Chosen Solution
I tried following the repair procedure in the chilton’s repair manual but now the engine has a distinct ticking sound coming from the engine valve cover area that I did notice before. The repair started with replacing the valve seals because of a lot of smoke during initial start up that eventually went away after running the truck for a few minutes.
Rick, bit of a pain and can get messy :"
- Warm-up the engine and remove a valve cover.
- Restart the engine and let it idle (as slow as possible to prevent massive amounts of oil splashing around)
- Loosen an adjuster nut until the lifter clacks. Go a bit more so that the lifter can fill itself with oil. SLOWLY turn the nut back down until the clack diminishes then stops.

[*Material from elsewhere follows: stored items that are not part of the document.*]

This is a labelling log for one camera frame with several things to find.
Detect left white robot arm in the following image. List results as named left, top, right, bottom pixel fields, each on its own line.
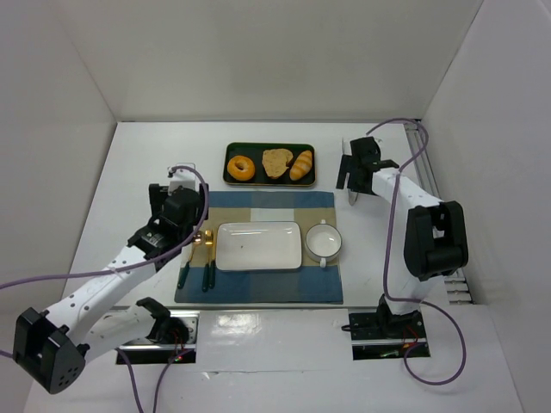
left=12, top=184, right=208, bottom=394

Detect golden bread roll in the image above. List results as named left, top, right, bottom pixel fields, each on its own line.
left=289, top=151, right=313, bottom=182

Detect white rectangular plate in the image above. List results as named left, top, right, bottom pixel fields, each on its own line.
left=215, top=221, right=302, bottom=272

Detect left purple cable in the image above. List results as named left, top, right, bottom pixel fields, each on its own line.
left=0, top=165, right=211, bottom=413

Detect gold fork green handle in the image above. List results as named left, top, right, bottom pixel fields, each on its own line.
left=201, top=230, right=214, bottom=293

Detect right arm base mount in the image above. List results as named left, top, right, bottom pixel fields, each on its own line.
left=341, top=311, right=430, bottom=361

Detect aluminium rail frame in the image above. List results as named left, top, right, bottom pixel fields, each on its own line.
left=403, top=118, right=474, bottom=305

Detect dark green serving tray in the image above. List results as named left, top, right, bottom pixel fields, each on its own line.
left=223, top=142, right=316, bottom=187

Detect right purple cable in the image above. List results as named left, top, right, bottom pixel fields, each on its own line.
left=365, top=118, right=467, bottom=385

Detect orange bagel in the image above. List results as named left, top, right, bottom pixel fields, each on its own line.
left=226, top=155, right=256, bottom=182

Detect gold knife green handle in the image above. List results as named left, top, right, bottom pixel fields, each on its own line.
left=207, top=241, right=216, bottom=289

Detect brown bread slice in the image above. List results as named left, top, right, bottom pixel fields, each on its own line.
left=262, top=149, right=294, bottom=179

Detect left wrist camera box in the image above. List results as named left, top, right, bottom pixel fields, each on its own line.
left=168, top=163, right=199, bottom=195

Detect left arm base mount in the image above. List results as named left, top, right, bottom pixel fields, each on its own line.
left=121, top=310, right=200, bottom=365

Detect purple cable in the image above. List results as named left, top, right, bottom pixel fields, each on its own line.
left=0, top=165, right=211, bottom=413
left=365, top=118, right=467, bottom=385

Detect blue beige checked placemat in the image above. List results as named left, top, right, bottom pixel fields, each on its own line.
left=174, top=191, right=344, bottom=305

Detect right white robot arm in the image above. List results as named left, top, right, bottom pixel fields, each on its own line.
left=337, top=137, right=468, bottom=317

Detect gold spoon green handle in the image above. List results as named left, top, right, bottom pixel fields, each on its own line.
left=176, top=231, right=205, bottom=290

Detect metal food tongs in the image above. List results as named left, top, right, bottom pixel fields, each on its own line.
left=348, top=189, right=360, bottom=206

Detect white two-handled soup bowl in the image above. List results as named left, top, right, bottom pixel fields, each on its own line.
left=305, top=219, right=343, bottom=268

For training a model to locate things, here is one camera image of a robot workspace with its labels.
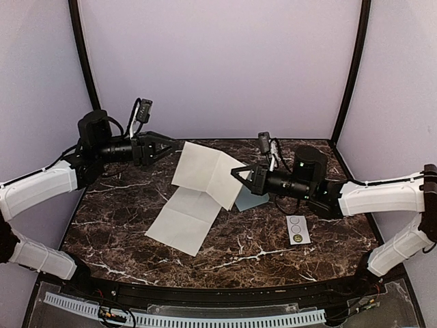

- Go 1/4 more turn and move on to then next valve.
- Do this for all 8 valves then go back and turn them ALL down 1/4 more turn each.
- Do this one more time so that you have a full 3/4 turn of pre-load on the lifters. Sometimes, 5/8 is better than 3/4 so only go an eighth of a turn on the last go-around. Repeat the procedure on the other side. 7.Stock lifter settings are usually 1 full turn. The looser you leave them, the better top end you’ll get and it’ll help the exhaust valves stay a bit cooler as well.
- The reason you only go a quarter turn at a time is to give the lifter a chance to stabilize. Otherwise you’ll stall the engine if you try and crank the full 5/8 or 3/4 turn in all at once. from here Check on here to see how to do it without running the engine. Hope this helps, good luck.